## Exercise details
Search the material below for lines containing the string "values", and copy every one you find.

## Data
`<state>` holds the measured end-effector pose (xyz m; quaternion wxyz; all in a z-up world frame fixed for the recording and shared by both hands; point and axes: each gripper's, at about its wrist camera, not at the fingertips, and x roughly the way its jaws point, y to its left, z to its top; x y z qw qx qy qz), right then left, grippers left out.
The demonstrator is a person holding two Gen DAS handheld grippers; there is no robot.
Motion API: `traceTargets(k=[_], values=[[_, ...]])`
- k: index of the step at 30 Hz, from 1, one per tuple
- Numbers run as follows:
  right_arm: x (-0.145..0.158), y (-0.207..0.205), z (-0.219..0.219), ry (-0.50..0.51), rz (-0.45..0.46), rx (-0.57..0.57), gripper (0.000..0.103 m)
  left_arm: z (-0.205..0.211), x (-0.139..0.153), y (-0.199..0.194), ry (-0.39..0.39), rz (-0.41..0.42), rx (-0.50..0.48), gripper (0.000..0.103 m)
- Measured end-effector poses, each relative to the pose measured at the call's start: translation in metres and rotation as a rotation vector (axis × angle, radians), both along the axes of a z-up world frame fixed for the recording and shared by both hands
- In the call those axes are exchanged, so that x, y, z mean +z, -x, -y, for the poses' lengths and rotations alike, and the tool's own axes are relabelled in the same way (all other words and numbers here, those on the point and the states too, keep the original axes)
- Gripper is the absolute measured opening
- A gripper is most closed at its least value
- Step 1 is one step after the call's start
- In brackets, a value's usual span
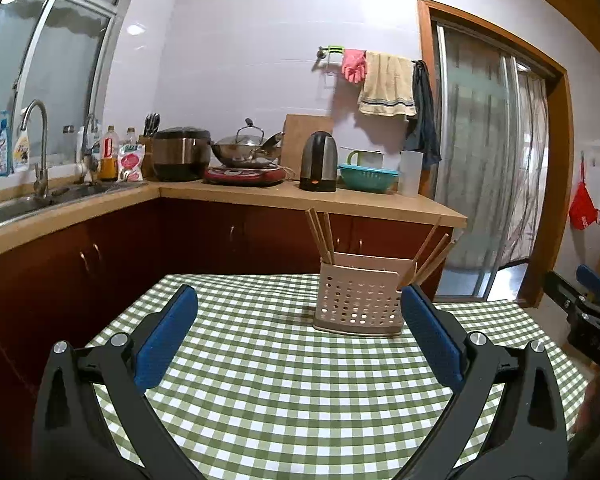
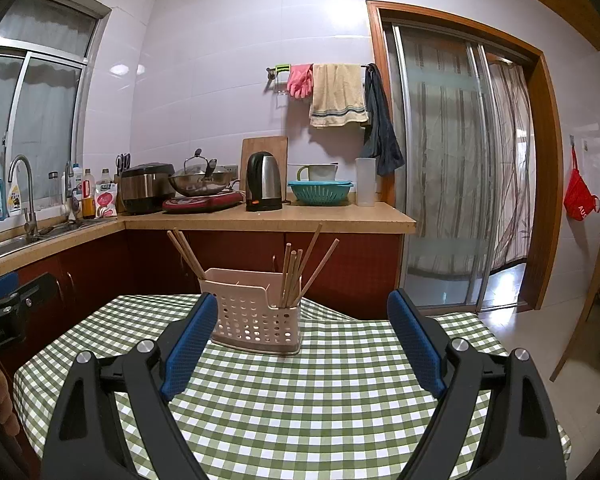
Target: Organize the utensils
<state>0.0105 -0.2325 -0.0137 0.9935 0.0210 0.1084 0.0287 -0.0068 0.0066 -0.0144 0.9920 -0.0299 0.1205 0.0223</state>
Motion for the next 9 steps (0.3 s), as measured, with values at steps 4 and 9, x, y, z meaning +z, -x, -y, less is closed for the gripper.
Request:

## Result of this exercise
Motion API: `traceTargets(k=[_], values=[[_, ...]])`
Motion for the next 9 steps (0.3 s), as measured, with values at steps 4 and 9, x, y, z meaning +z, -x, -y, less is closed for the gripper.

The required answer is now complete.